According to discussions on online forums, as well as media reports, Chinese border officials have been questioning, and in some cases even detaining, people suspected of participating in or supporting the Hong Kong demonstrations.

Personal belongings, including mobile phones, were said to have been searched by the mainland authorities as they sought to determine if the travelers had taken part in the Hong Kong protests. 

The rumors and media reports have fueled worries among the education community, particularly among frontline teachers and students.

The concerns are understandable, given the fact that over 20,000 Hong Kong school students need to pass through border checkpoints every day.

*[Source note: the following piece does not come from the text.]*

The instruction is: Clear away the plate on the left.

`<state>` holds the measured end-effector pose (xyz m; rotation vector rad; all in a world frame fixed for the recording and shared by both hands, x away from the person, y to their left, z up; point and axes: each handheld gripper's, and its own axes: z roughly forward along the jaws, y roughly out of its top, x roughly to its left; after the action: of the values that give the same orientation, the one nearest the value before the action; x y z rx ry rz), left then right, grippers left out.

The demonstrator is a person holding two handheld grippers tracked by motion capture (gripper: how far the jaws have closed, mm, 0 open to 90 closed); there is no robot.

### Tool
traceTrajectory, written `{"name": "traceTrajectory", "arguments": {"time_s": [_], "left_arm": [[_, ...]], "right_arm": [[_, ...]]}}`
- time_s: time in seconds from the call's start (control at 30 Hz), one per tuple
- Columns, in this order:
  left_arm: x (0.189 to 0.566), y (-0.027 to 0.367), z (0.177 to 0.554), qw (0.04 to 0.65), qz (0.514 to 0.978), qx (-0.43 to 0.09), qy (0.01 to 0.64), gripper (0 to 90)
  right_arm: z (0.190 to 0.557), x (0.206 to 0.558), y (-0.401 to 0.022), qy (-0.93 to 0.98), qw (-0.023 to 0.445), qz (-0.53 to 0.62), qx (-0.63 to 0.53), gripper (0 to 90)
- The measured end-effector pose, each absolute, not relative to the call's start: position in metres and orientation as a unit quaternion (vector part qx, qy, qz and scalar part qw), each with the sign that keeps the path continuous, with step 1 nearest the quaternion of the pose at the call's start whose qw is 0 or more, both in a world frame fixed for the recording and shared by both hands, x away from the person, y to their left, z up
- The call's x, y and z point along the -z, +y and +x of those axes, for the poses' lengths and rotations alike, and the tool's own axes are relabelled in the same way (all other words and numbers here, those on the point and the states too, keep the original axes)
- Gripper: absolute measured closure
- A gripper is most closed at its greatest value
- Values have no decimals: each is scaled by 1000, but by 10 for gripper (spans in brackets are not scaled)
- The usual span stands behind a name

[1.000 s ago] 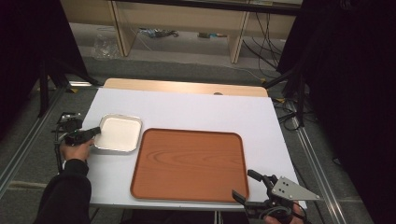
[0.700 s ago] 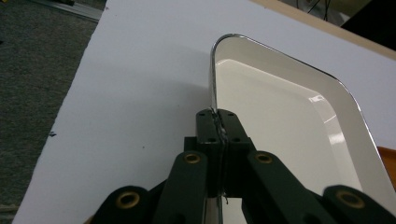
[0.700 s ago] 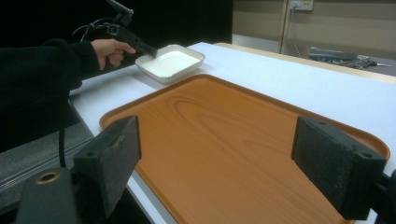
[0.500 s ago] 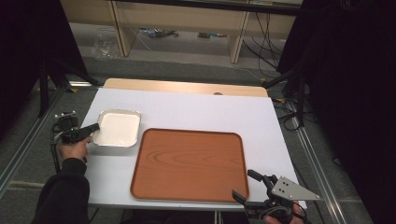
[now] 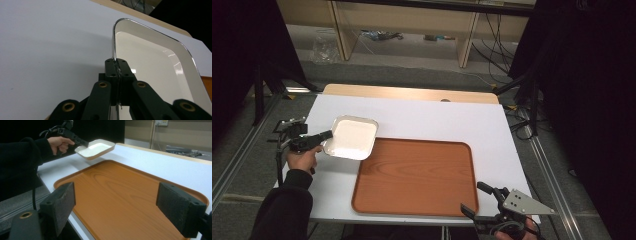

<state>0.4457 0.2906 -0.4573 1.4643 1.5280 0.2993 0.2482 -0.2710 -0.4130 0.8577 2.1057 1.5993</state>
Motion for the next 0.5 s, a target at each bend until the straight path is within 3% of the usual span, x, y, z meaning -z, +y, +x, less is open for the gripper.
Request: {"name": "traceTrajectory", "arguments": {"time_s": [0.5], "left_arm": [[460, 237, 436, 476, 668, -66, 568, 882]], "right_arm": [[248, 413, -270, 741, 174, 303, -574, 169]]}}
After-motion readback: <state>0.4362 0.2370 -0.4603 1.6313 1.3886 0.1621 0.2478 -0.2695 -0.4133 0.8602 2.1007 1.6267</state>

Also, many teachers and students often have to go on study tours to the mainland during long holidays.

As such, it would definitely constitute a very serious situation if the teachers and students get into trouble with the mainland authorities when they cross the border, or if some of the teachers and the students are prevented from entering the mainland.

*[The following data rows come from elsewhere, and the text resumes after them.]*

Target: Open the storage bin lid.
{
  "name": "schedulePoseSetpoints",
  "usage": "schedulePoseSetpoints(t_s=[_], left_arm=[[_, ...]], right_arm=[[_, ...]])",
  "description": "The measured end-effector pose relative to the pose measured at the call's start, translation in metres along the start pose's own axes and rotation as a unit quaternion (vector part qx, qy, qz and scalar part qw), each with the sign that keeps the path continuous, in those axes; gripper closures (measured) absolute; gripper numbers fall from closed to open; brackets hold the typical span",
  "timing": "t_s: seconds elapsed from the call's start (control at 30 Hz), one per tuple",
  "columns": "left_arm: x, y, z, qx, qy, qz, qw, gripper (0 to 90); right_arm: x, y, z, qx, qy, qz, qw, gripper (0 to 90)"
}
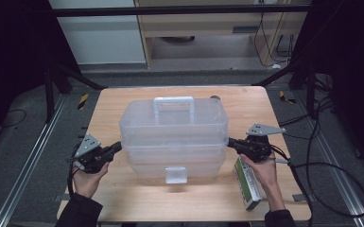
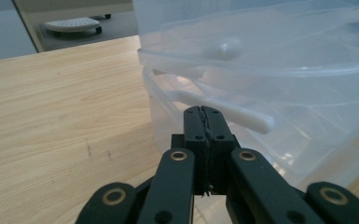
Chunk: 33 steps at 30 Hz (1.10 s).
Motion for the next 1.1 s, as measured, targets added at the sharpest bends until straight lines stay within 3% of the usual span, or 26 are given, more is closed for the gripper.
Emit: schedulePoseSetpoints(t_s=[0.4,1.1], left_arm=[[-0.002,0.01,0.013,0.009,-0.025,0.016,0.9995,89.1],[0.0,0.028,0.011,0.018,-0.014,0.039,0.999,89.1]], right_arm=[[-0.001,0.003,-0.001,-0.002,-0.002,0.006,1.0,90.0],[-0.002,0.02,-0.001,-0.009,-0.002,0.031,0.9995,90.0]])
Point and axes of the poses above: each handheld gripper's, and its own axes: x roughly forward along the jaws, y roughly out of its top, z roughly to its right, the point moved 10 cm from there along x, roughly forward along the jaws, and after that the axes turned 12 degrees about z, right-handed, at the moved point
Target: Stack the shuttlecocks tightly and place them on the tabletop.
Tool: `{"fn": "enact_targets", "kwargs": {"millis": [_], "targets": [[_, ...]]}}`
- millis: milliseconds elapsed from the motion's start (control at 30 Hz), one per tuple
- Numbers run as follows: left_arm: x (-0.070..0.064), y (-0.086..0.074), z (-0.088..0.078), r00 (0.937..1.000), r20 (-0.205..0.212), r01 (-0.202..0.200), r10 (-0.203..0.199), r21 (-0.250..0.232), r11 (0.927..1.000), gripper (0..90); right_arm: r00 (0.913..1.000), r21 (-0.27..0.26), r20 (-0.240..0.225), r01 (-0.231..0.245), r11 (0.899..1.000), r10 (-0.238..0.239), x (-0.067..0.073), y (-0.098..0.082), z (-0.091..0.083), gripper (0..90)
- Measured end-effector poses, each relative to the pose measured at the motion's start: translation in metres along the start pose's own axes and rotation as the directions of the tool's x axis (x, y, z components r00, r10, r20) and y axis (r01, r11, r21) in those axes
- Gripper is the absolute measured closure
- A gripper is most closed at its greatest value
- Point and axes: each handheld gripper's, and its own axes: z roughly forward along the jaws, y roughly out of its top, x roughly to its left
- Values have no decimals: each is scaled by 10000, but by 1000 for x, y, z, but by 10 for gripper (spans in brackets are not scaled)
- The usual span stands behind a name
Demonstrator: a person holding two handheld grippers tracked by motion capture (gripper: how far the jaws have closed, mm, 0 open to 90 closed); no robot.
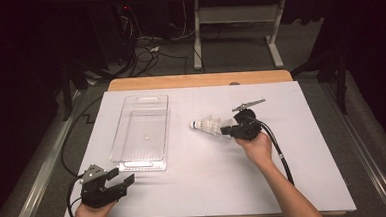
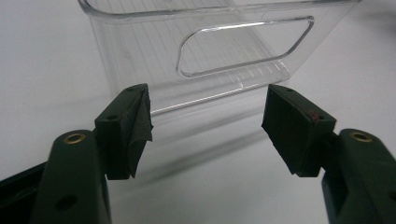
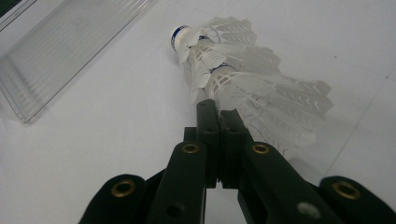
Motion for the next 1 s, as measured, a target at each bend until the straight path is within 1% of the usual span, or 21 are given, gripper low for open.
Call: {"fn": "enact_targets", "kwargs": {"millis": [533, 1000], "targets": [[0, 0, 0, 10000, 29, -18, 18, -6, 10000, 334, 9999, -87, -110, 87, 9999, -88, 4, 5, 11, 900], [0, 0, 0, 10000, 38, -16, 16, -3, 10000, 334, 9998, -289, -97, 162, 9994, -165, 6, 11, 14, 900]]}}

In late August, the Hong Kong Professional Teachers' Union (HKPTU) carried out a survey in relation to the security risk that Hong Kong teachers and students may face when they go through mainland border checkpoints.

Among the 1,665 replies which the HKPTU has received, nearly 95 percent were from frontline teachers or subject panel heads.

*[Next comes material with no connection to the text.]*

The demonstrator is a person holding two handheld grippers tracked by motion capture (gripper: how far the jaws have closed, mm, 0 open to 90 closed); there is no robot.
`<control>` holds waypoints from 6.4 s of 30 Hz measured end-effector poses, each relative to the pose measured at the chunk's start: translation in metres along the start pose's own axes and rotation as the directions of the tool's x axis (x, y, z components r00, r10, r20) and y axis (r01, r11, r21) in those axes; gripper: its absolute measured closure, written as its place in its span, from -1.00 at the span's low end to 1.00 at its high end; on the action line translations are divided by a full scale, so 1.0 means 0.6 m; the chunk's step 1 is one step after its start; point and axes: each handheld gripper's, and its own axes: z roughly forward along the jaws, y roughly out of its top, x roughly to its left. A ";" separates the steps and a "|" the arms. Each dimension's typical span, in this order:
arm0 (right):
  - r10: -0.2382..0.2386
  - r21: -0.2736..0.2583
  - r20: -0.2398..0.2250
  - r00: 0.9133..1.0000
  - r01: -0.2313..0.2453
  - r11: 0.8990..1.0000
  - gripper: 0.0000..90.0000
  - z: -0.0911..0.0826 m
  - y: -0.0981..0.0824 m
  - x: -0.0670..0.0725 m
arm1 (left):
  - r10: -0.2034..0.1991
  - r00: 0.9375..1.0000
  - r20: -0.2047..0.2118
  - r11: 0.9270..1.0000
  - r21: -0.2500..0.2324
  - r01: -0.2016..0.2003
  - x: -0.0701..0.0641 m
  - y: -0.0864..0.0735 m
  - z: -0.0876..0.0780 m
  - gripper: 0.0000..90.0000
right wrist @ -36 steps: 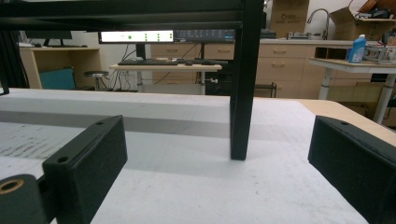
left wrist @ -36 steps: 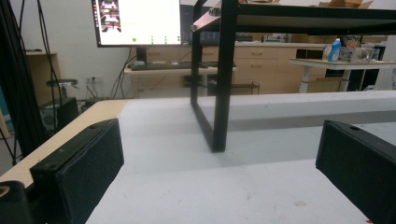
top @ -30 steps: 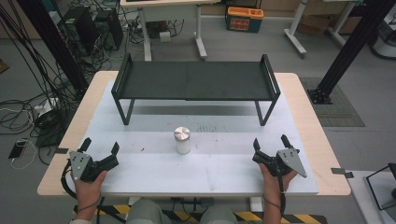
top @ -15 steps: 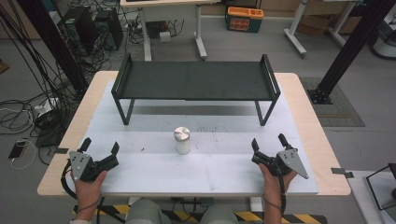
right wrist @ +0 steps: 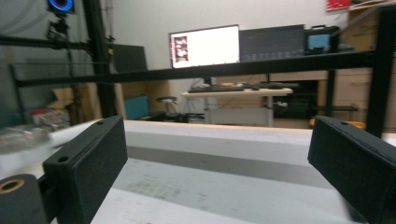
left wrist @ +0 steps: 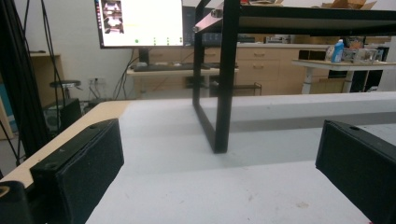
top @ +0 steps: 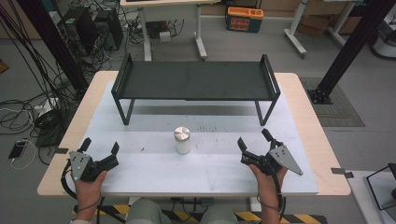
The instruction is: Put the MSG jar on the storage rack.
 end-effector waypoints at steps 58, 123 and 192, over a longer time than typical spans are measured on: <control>-0.033 0.145 -0.394 0.918 0.098 0.984 -0.52 0.209 -0.010 0.138 | -0.003 1.000 0.006 1.000 -0.005 0.003 0.002 -0.001 0.000 -0.97; -0.064 0.080 -0.371 0.927 0.100 0.992 -0.06 0.203 0.150 0.106 | -0.005 1.000 0.007 1.000 -0.003 0.005 0.002 -0.001 0.000 -0.97; -0.097 0.146 -0.018 0.995 0.099 0.984 -0.06 0.461 0.241 0.057 | -0.005 1.000 0.015 1.000 -0.002 0.006 0.005 -0.001 0.000 -0.97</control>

And the findings were quite staggering.

Among the respondents, 93.6 percent said they are either “deeply concerned” or “quite concerned” about themselves or their colleagues getting detained when crossing the border.

Meanwhile, 91.4 percent said they are either “deeply concerned” or “pretty concerned” about their students getting detained when they go through mainland border checkpoints.

As we can see, the fear of detention by mainland authorities has become a very real and imminent concern.

In view of the situation, the Education Bureau (EDB) must take a serious look at the issue and adopt necessary measures in order to guarantee the safety of the teachers and students whenever they take part in cross-border school activities.

Given the large number of cross-border students and pupils who take part in cross-border school activities, the Bureau must come up with relevant solutions or special arrangements to allow a safe environment.

Meanwhile, schools should be encouraged to discuss with parents and frontline teachers personal safety issues to seek solutions that are acceptable to all parties, as well as formulate emergency measures, in case the teaching staff and students get into trouble when they go on mainland study tours.

If the safety of the teachers and students cannot be guaranteed, schools should temporarily suspend cross-border exchange activities.

This article appeared in the Hong Kong Economic Journal on Sep 2

Translation by Alan Lee

[Chinese version 中文版]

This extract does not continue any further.